Operational status summary

  • Operational: 4 option(s)

  • Future: 0 option(s)

Options

preserve_raw_missing – operational

Pass raw NaN values through unchanged.

Default; raw missingness flows into L2.D imputation. Required for the McCracken-Ng EM-factor imputation workflow.

When to use

Default; required when L2.D will run EM-factor or similar global imputation.

References

  • macroforecast design Part 1, L1: ‘data definition is the recipe layer that pins source, target, geography, and horizon – everything downstream branches off these choices.’

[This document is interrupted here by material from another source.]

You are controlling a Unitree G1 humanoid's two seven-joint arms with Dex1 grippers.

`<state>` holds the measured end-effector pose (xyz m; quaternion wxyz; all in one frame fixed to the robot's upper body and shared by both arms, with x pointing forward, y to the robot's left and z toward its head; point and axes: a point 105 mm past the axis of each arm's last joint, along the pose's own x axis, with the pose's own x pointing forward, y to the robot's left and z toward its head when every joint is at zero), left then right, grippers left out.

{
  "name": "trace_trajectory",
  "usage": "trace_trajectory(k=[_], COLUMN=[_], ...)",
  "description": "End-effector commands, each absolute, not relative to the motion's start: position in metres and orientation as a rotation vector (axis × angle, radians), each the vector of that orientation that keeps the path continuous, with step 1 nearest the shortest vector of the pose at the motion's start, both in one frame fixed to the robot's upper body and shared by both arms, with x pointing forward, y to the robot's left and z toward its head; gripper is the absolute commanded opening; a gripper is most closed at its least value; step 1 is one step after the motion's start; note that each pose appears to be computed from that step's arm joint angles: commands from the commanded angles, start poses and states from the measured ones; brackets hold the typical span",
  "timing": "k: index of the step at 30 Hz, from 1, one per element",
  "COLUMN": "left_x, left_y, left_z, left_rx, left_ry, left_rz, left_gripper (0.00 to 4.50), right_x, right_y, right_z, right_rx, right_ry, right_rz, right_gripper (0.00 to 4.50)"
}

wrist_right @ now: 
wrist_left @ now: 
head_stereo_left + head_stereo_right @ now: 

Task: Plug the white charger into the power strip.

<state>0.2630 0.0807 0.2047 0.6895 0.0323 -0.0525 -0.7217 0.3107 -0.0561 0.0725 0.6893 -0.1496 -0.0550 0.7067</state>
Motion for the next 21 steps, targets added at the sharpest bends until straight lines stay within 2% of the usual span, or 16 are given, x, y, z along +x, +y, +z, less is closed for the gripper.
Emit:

Related options: zero_fill_leading_predictor_missing_before_tcode, impute_raw_predictors, drop_raw_missing_rows

Last reviewed 2026-05-05 by macroforecast author.

zero_fill_leading_predictor_missing_before_tcode – operational

Zero-fill leading predictor NaNs prior to t-code application.

Important for level-difference t-codes that fail when leading NaNs are interspersed with observed values. The zero-fill creates a clean prefix for differencing.

When to use

Tcode 1 / 2 / 5 / 6 pipelines where leading NaNs would propagate after differencing.

When NOT to use

When zero is a meaningful value for the predictor.

References

  • macroforecast design Part 1, L1: ‘data definition is the recipe layer that pins source, target, geography, and horizon – everything downstream branches off these choices.’

Related options: preserve_raw_missing

Last reviewed 2026-05-05 by macroforecast author.

impute_raw_predictors – operational

Impute raw predictor NaNs at L1 (before any L2 stage).

Runs a simple per-series imputation (mean / median / forward-fill) at L1. Useful when L2.D is disabled or when the user wants to pre-clean raw data before the t-code stage.

When to use

Pipelines that use no_transform t-codes and need cleaning at L1.

References

  • macroforecast design Part 1, L1: ‘data definition is the recipe layer that pins source, target, geography, and horizon – everything downstream branches off these choices.’

Related options: preserve_raw_missing, drop_raw_missing_rows

Last reviewed 2026-05-05 by macroforecast author.

drop_raw_missing_rows – operational

Drop rows containing any raw missing predictor.

Aggressive listwise deletion at the raw stage. Reduces panel size before any cleaning runs.

When to use

Sensitivity analyses; sanity checks against imputation effects.

When NOT to use

When the panel is small – you’ll lose a lot of rows.

References

  • macroforecast design Part 1, L1: ‘data definition is the recipe layer that pins source, target, geography, and horizon – everything downstream branches off these choices.’

Related options: preserve_raw_missing

Last reviewed 2026-05-05 by macroforecast author.